§ **Instructions to follow**:
Please say how many lines in the records below contain the word "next", giving only the number.

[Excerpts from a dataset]
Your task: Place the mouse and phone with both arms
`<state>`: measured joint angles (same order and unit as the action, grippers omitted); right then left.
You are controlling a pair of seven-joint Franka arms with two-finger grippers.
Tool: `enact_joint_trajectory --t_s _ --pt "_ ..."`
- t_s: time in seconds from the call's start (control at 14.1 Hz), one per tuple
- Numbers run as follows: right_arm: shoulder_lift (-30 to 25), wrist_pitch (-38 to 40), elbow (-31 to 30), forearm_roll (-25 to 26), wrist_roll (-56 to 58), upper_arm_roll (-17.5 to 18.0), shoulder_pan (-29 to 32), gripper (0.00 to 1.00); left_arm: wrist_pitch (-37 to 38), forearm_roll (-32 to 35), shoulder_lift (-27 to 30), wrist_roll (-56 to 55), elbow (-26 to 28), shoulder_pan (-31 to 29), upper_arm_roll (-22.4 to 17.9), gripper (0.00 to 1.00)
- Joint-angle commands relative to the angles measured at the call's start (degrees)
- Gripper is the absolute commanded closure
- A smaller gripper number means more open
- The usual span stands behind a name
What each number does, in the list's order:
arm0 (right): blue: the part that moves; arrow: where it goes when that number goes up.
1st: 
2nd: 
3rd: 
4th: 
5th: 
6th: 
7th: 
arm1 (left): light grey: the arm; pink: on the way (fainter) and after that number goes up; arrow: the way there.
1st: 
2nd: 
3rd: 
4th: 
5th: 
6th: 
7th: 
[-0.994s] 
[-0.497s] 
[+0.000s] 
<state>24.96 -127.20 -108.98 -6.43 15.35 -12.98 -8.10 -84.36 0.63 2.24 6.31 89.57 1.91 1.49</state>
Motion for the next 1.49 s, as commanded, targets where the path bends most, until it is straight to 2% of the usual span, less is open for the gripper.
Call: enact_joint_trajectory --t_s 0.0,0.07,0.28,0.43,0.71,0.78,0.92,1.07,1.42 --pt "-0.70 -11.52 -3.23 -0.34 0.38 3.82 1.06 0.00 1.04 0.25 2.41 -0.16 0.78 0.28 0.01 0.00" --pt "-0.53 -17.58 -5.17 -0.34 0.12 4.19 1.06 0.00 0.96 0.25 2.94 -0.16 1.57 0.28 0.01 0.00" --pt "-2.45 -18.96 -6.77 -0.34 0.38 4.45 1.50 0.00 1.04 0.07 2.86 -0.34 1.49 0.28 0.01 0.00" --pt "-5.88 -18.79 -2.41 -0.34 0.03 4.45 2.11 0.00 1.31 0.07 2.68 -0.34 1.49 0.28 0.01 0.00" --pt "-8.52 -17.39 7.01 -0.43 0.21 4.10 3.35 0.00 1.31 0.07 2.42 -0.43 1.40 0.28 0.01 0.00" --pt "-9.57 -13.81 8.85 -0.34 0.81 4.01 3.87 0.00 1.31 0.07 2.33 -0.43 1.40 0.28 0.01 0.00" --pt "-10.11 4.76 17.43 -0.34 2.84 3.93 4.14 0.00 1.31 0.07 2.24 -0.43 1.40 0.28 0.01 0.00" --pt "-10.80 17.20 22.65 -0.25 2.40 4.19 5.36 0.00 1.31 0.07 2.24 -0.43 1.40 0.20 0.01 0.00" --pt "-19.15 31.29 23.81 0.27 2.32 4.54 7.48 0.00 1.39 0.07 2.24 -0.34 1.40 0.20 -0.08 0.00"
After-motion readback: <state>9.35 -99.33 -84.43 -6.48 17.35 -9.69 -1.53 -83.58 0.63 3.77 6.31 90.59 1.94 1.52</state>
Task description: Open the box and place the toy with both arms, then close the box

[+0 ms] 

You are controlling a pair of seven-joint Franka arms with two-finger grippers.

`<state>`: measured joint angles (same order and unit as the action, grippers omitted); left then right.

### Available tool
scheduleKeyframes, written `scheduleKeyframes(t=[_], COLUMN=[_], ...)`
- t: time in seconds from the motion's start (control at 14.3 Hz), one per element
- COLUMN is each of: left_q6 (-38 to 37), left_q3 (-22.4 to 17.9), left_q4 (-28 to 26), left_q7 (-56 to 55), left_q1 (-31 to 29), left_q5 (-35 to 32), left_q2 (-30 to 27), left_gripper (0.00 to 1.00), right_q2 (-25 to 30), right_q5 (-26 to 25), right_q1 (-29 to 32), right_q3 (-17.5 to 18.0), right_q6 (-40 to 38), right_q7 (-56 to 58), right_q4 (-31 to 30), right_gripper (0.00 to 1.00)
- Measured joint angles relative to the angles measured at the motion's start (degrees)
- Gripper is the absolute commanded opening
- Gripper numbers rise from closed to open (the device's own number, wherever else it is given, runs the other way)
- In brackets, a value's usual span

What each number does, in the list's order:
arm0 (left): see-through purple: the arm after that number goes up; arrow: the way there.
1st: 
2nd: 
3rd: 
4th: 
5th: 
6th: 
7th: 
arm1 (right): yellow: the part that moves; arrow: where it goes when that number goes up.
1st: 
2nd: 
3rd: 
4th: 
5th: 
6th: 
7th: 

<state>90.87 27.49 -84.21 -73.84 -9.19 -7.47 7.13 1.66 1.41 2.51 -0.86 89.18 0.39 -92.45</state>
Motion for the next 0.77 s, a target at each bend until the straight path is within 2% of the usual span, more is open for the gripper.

§ **Answer to this exercise**:
2